Task goal:
Only lines containing the string "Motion" belong in the answer; copy all of them from the entries.

Data:

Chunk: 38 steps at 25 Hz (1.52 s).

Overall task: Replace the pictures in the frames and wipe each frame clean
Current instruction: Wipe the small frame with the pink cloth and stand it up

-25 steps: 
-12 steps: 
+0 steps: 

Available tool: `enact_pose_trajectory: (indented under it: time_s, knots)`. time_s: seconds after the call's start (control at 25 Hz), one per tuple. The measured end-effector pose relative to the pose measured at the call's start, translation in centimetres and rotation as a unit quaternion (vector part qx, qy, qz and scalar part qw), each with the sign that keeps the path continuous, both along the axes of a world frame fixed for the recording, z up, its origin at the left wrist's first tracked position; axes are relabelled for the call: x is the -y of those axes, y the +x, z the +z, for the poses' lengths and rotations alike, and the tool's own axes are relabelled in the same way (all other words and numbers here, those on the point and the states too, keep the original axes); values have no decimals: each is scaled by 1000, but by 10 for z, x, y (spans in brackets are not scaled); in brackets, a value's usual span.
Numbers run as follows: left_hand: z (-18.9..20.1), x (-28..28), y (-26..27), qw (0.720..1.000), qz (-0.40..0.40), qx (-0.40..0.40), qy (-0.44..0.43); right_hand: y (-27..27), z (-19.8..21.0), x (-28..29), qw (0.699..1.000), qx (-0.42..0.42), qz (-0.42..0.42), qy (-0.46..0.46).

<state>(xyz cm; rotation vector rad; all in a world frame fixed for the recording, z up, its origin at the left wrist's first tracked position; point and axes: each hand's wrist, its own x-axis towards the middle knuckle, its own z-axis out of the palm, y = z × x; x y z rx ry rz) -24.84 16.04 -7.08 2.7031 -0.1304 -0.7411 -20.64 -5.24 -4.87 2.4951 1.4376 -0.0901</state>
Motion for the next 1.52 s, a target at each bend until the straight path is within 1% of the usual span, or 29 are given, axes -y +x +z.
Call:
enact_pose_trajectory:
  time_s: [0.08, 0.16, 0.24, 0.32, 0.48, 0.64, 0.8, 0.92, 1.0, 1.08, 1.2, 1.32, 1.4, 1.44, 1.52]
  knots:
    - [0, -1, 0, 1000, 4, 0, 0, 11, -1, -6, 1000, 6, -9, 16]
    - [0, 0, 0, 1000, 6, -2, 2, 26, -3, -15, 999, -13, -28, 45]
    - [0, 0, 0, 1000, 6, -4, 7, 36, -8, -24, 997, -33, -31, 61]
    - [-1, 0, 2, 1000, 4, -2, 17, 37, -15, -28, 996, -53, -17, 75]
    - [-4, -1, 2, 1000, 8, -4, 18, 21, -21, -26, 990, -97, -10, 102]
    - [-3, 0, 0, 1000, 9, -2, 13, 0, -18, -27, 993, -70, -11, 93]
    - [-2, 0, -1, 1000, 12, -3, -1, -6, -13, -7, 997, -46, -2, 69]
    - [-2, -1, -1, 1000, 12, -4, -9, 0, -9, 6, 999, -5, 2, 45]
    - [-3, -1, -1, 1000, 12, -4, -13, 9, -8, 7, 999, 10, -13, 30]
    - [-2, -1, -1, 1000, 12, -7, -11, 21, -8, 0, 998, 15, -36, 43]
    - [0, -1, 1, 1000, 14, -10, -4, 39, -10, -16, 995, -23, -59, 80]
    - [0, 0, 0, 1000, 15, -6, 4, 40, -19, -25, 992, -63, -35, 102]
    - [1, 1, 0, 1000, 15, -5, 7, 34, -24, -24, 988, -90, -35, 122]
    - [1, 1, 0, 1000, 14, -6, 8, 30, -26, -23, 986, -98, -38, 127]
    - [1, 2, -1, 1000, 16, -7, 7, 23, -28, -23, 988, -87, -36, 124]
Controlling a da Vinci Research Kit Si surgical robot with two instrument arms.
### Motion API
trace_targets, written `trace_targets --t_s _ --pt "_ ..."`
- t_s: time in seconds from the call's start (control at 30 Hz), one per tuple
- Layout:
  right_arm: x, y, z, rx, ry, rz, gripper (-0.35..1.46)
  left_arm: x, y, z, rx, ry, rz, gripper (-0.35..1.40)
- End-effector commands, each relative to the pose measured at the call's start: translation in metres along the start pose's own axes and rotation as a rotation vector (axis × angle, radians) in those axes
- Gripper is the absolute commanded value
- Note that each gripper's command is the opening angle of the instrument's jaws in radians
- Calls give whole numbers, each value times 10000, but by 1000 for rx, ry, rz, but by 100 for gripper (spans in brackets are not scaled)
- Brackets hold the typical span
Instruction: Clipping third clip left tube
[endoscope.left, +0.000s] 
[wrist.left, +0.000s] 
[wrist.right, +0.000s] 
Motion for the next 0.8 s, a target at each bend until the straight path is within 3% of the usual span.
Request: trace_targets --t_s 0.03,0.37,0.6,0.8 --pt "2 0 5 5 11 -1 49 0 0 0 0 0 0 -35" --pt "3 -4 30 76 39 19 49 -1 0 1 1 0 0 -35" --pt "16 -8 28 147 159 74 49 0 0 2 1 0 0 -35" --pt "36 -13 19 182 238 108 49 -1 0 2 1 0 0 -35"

Result of the exercise:
Motion for the next 1.52 s, a target at each bend until the straight path is within 1% of the usual span, or 29 are given, axes -y +x +z.
### Motion API
Motion for the next 0.8 s, a target at each bend until the straight path is within 3% of the usual span.

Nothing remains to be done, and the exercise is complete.